PROMPT: Could you transcribe all of the data word for word?

[Collected data]
-=-=-=-=-
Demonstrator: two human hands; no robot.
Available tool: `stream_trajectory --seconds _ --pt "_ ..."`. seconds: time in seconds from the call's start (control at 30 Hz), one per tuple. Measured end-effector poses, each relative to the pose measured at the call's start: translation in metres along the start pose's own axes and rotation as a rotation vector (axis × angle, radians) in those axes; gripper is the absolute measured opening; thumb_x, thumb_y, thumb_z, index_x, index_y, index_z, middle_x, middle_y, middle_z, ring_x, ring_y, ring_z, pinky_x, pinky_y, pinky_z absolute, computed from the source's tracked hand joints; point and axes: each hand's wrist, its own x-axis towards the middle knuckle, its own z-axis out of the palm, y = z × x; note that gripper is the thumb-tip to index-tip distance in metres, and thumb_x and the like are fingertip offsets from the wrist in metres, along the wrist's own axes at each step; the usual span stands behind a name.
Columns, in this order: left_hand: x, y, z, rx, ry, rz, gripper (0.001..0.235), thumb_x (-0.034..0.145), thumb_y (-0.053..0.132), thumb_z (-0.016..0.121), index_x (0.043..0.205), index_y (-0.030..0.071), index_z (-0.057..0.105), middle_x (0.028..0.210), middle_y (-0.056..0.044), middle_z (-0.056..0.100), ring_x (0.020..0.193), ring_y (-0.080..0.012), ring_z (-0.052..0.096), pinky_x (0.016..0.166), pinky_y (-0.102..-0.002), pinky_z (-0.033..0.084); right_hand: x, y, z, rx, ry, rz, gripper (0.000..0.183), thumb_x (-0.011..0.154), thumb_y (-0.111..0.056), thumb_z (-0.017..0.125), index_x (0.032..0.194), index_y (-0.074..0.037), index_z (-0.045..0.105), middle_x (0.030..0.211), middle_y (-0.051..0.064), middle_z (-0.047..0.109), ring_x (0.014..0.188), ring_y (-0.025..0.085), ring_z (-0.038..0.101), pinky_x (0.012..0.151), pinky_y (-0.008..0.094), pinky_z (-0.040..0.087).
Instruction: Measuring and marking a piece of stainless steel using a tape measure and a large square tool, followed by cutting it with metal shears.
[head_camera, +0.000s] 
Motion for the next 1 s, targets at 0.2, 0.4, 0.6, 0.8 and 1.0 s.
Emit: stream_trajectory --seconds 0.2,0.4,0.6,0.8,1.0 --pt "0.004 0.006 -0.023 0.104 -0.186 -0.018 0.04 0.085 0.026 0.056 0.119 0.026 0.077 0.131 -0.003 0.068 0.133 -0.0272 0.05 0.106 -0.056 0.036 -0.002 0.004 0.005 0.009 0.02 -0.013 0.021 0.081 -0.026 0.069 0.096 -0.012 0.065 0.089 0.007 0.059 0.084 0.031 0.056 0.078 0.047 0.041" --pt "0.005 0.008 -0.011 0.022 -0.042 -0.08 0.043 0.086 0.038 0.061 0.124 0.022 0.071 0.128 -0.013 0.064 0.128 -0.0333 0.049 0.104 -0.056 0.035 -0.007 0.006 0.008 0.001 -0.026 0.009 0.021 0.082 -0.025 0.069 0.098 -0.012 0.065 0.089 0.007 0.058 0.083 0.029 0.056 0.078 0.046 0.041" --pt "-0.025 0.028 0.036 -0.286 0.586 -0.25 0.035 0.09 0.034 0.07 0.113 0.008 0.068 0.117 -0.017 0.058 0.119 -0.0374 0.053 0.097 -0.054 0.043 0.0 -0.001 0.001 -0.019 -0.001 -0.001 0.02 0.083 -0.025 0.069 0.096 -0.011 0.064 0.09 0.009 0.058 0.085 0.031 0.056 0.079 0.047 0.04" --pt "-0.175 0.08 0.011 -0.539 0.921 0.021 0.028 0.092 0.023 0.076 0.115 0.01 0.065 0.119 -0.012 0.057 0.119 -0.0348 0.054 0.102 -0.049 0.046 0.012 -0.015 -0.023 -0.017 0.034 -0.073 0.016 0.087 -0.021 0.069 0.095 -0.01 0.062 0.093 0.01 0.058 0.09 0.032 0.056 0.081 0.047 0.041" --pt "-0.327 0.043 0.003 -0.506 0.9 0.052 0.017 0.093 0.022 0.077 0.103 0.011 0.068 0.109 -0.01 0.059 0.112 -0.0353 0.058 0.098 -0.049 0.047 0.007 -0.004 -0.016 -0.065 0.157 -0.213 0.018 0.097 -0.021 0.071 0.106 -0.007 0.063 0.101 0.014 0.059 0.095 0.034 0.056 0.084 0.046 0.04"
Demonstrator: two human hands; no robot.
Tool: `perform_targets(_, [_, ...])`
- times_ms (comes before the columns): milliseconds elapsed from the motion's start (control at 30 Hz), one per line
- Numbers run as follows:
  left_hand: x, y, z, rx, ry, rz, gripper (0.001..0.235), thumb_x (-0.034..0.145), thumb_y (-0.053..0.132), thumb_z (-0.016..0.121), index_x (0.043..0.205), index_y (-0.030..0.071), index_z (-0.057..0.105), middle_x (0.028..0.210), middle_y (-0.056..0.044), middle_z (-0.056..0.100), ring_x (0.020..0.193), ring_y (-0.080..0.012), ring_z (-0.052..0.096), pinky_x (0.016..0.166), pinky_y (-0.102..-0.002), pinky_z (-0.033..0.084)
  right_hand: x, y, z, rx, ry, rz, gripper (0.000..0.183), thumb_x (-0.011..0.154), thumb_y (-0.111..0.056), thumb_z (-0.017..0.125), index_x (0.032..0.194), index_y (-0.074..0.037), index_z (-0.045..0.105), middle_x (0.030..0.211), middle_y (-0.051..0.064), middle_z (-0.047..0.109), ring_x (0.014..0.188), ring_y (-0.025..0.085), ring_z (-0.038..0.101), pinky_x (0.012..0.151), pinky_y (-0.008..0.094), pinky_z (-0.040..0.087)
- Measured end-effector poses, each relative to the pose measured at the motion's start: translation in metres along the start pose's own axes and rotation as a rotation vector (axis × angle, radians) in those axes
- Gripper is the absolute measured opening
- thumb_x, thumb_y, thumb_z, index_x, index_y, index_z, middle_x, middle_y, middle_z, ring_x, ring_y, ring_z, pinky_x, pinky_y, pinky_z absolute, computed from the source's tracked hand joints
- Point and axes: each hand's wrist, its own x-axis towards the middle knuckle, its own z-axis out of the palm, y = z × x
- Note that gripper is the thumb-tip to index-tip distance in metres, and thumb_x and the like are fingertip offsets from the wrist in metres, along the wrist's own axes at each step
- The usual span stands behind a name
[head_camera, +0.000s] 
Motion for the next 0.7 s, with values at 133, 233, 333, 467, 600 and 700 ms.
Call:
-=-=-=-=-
ANSWER SECTION:
Demonstrator: two human hands; no robot.
Available tool: `stream_trajectory --seconds _ --pt "_ ..."`. seconds: time in seconds from the call's start (control at 30 Hz), one per tuple. Measured end-effector poses, each relative to the pose measured at the call's start: translation in metres along the start pose's own axes and rotation as a rotation vector (axis × angle, radians) in those axes; gripper is the absolute measured opening; thumb_x, thumb_y, thumb_z, index_x, index_y, index_z, middle_x, middle_y, middle_z, ring_x, ring_y, ring_z, pinky_x, pinky_y, pinky_z absolute, computed from the source's tracked hand joints; point and axes: each hand's wrist, its own x-axis towards the middle knuckle, its own z-axis out of the palm, y = z × x; note that gripper is the thumb-tip to index-tip distance in metres, and thumb_x and the like are fingertip offsets from the wrist in metres, along the wrist's own axes at each step; the usual span stands behind a name.
Columns, in this order: left_hand: x, y, z, rx, ry, rz, gripper (0.001..0.235), thumb_x (-0.034..0.145), thumb_y (-0.053..0.132), thumb_z (-0.016..0.121), index_x (0.043..0.205), index_y (-0.030..0.071), index_z (-0.057..0.105), middle_x (0.028..0.210), middle_y (-0.056..0.044), middle_z (-0.056..0.100), ring_x (0.020..0.193), ring_y (-0.080..0.012), ring_z (-0.052..0.096), pinky_x (0.016..0.166), pinky_y (-0.102..-0.002), pinky_z (-0.033..0.084); right_hand: x, y, z, rx, ry, rz, gripper (0.000..0.183), thumb_x (-0.011..0.154), thumb_y (-0.111..0.056), thumb_z (-0.017..0.125), index_x (0.032..0.194), index_y (-0.074..0.037), index_z (-0.045..0.105), middle_x (0.030..0.211), middle_y (-0.051..0.064), middle_z (-0.047..0.109), ring_x (0.014..0.188), ring_y (-0.025..0.085), ring_z (-0.038..0.101), pinky_x (0.012..0.151), pinky_y (-0.008..0.094), pinky_z (-0.040..0.087).
Instruction: Measuring and marking a piece of stainless steel using a tape measure and a large square tool, followed by cutting it with metal shears.
[head_camera, +0.000s] 
Motion for the next 1 s, targets at 0.2, 0.4, 0.6, 0.8 and 1.0 s.
Emit: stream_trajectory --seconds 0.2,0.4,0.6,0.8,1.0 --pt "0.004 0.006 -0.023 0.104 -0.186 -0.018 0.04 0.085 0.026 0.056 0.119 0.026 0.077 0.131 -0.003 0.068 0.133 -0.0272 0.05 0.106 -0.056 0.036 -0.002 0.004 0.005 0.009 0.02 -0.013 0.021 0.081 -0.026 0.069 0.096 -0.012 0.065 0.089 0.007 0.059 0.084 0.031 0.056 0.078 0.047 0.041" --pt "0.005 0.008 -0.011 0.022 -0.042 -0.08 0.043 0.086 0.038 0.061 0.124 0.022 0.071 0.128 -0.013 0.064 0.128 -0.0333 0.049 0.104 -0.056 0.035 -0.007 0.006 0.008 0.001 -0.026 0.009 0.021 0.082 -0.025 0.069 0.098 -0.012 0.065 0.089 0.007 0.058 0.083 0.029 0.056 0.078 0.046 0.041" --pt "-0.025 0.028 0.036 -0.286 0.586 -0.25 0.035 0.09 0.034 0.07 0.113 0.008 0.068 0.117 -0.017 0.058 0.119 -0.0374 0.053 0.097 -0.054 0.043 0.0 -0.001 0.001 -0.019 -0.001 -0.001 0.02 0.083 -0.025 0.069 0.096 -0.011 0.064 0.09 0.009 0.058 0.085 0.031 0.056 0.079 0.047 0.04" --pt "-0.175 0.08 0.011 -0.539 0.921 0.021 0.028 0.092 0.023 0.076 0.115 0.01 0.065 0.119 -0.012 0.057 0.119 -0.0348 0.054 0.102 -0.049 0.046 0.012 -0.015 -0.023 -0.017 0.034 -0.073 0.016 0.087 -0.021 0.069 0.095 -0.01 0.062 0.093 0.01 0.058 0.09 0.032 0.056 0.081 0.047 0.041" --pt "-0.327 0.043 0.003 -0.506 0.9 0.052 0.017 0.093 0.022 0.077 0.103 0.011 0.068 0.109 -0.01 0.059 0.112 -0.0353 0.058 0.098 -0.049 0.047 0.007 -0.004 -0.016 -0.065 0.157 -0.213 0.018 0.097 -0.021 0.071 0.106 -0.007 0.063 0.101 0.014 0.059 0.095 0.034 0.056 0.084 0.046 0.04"
Demonstrator: two human hands; no robot.
Tool: `perform_targets(_, [_, ...])`
- times_ms (comes before the columns): milliseconds elapsed from the motion's start (control at 30 Hz), one per line
- Numbers run as follows:
  left_hand: x, y, z, rx, ry, rz, gripper (0.001..0.235), thumb_x (-0.034..0.145), thumb_y (-0.053..0.132), thumb_z (-0.016..0.121), index_x (0.043..0.205), index_y (-0.030..0.071), index_z (-0.057..0.105), middle_x (0.028..0.210), middle_y (-0.056..0.044), middle_z (-0.056..0.100), ring_x (0.020..0.193), ring_y (-0.080..0.012), ring_z (-0.052..0.096), pinky_x (0.016..0.166), pinky_y (-0.102..-0.002), pinky_z (-0.033..0.084)
  right_hand: x, y, z, rx, ry, rz, gripper (0.000..0.183), thumb_x (-0.011..0.154), thumb_y (-0.111..0.056), thumb_z (-0.017..0.125), index_x (0.032..0.194), index_y (-0.074..0.037), index_z (-0.045..0.105), middle_x (0.030..0.211), middle_y (-0.051..0.064), middle_z (-0.047..0.109), ring_x (0.014..0.188), ring_y (-0.025..0.085), ring_z (-0.038..0.101), pinky_x (0.012..0.151), pinky_y (-0.008..0.094), pinky_z (-0.040..0.087)
- Measured end-effector poses, each relative to the pose measured at the motion's start: translation in metres along the start pose's own axes and rotation as a rotation vector (axis × angle, radians) in those axes
- Gripper is the absolute measured opening
- thumb_x, thumb_y, thumb_z, index_x, index_y, index_z, middle_x, middle_y, middle_z, ring_x, ring_y, ring_z, pinky_x, pinky_y, pinky_z absolute, computed from the source's tracked hand joints
- Point and axes: each hand's wrist, its own x-axis towards the middle knuckle, its own z-axis out of the palm, y = z × x
- Note that gripper is the thumb-tip to index-tip distance in metres, and thumb_x and the like are fingertip offsets from the wrist in metres, along the wrist's own axes at each step
- The usual span stands behind a name
[head_camera, +0.000s] 
Motion for the next 0.7 s, with values at 133, 233, 333, 467, 600 and 700 ms.
Call:

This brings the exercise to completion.